» **DESCRIPTION OF THE TASK**:
The expected output is the complete listing, copied word for word.

» **SUPPLIED INFORMATION**:
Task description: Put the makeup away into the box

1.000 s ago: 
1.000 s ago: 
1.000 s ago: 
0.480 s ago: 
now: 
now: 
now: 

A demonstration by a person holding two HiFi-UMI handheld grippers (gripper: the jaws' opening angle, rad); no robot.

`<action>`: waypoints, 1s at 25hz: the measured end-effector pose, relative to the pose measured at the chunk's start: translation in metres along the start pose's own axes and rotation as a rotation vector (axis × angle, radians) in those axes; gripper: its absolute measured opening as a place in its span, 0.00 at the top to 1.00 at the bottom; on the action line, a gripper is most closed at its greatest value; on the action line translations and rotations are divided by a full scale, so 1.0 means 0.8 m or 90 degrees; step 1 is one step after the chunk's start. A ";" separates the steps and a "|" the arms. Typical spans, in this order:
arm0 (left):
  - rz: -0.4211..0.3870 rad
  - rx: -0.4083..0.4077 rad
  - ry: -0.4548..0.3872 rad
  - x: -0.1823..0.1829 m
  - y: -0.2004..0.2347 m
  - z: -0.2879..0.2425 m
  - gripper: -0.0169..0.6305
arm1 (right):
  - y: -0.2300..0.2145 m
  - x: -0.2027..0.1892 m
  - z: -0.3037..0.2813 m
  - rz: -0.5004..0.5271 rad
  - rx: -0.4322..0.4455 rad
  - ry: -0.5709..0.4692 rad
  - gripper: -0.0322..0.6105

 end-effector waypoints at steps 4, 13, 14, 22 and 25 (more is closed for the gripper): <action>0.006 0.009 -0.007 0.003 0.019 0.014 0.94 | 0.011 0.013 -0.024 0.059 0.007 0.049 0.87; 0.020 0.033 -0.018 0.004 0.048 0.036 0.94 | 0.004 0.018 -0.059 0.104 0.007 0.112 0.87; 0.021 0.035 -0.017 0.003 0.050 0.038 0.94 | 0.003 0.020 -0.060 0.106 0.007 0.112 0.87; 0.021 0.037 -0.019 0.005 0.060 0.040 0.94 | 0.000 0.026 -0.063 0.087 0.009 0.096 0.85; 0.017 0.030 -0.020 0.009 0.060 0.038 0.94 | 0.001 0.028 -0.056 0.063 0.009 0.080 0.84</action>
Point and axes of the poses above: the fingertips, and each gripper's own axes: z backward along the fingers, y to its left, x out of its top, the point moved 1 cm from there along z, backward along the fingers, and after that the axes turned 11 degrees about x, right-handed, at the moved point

» **WORKED SOLUTION**:
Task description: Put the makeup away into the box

1.000 s ago: 
1.000 s ago: 
1.000 s ago: 
0.480 s ago: 
now: 
now: 
now: 

A demonstration by a person holding two HiFi-UMI handheld grippers (gripper: the jaws' opening angle, rad); no robot.

`<action>`: waypoints, 1s at 25hz: the measured end-effector pose, relative to the pose measured at the chunk's start: translation in metres along the start pose's own axes and rotation as a rotation vector (axis × angle, radians) in those axes; gripper: its absolute measured opening as a place in its span, 0.00 at the top to 1.00 at the bottom; on the action line, a gripper is most closed at its greatest value; on the action line translations and rotations are divided by a full scale, so 1.0 means 0.8 m or 90 degrees; step 1 is one step after the chunk's start. A ";" separates the steps and a "|" the arms. Typical spans, in this order:
arm0 (left):
  - rz: -0.4211..0.3870 rad
  - rx: -0.4083..0.4077 rad
  - ry: -0.4548..0.3872 rad
  - x: -0.1823..0.1829 m
  - y: -0.2004..0.2347 m
  - z: -0.2879..0.2425 m
  - gripper: -0.0169..0.6305
arm1 (right):
  - y: -0.2300..0.2145 m
  - x: -0.2027..0.1892 m
  - z: -0.3037..0.2813 m
  - rz: -0.5004..0.5271 rad
  - rx: -0.4322..0.4455 rad
  - ry: -0.5709..0.4692 rad
  - gripper: -0.0322..0.6105

 end-effector waypoints at steps 4, 13, 14, 22 and 25 (more is closed for the gripper): <action>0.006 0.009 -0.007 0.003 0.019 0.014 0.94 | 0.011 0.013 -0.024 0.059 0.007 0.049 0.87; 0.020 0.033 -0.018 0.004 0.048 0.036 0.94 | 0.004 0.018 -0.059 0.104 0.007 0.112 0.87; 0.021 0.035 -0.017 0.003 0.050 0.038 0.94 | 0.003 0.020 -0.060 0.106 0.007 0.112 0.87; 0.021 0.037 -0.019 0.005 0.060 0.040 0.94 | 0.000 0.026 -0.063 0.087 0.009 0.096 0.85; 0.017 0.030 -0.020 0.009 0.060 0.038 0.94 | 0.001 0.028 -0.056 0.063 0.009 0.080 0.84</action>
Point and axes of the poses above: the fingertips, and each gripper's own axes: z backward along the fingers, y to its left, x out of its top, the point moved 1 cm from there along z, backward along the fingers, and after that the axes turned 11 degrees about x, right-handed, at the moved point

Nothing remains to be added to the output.